What needs to be done: Copies of all lines containing the string "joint" are needed from the data below.
☆ ☆ ☆ ☆ ☆ ☆ ☆
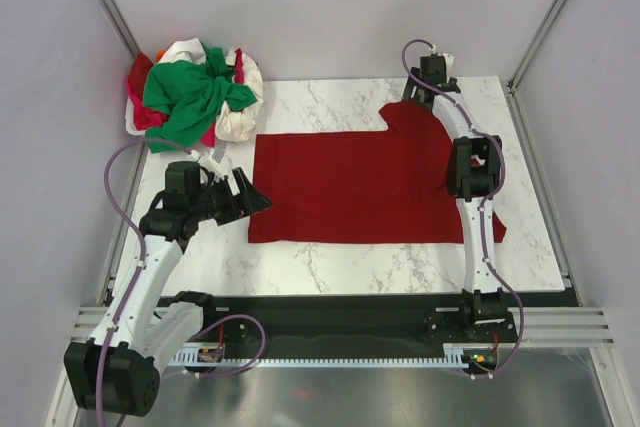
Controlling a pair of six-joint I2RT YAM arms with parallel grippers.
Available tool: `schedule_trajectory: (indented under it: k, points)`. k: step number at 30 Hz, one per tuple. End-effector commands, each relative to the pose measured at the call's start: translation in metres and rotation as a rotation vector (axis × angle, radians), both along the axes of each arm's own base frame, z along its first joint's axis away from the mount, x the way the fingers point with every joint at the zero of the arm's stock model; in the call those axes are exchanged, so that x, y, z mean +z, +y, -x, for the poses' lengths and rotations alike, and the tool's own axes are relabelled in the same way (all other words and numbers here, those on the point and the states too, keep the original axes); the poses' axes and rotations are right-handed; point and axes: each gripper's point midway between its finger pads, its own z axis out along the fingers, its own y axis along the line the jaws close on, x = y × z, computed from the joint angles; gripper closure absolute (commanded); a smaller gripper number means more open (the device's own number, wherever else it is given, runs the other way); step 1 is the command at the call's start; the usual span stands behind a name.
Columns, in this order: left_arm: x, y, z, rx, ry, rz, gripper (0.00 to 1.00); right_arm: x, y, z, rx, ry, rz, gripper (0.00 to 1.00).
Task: Fold and stack the t-shirts
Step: Fold the tshirt
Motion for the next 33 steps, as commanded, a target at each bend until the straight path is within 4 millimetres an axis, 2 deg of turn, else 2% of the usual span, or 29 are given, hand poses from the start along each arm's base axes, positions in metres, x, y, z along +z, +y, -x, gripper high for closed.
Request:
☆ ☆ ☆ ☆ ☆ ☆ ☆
Answer to this problem:
Controlling a pair of six-joint I2RT YAM arms with parallel grippers.
Available tool: `schedule_trajectory: (indented under it: k, points)`. k: step number at 30 Hz, one per tuple. End-effector commands, each relative to the pose measured at the call's start: translation in metres and rotation as a rotation vector (axis × angle, radians), both along the axes of each arm's own base frame, z along its first joint's axis away from the mount, x the way the fingers point with every joint at the zero of the arm's stock model; in the call those axes are exchanged, so that x, y, z mean +z, +y, -x, for the poses' lengths and rotations alike, and the tool's own axes are relabelled in the same way (all other words and numbers here, those on the point and the states too, keep the original axes); the poses' axes and rotations are right-handed; point and axes: each gripper's point midway between its finger pads, its own z axis out along the fingers, its own y axis along the line the jaws close on, x = y × z, computed from the joint angles; gripper closure absolute (commanded); a smaller gripper number means more open (the device's own number, wherever else it is given, runs the other way); step 1 is the command at the call's start; the usual span stands behind a name.

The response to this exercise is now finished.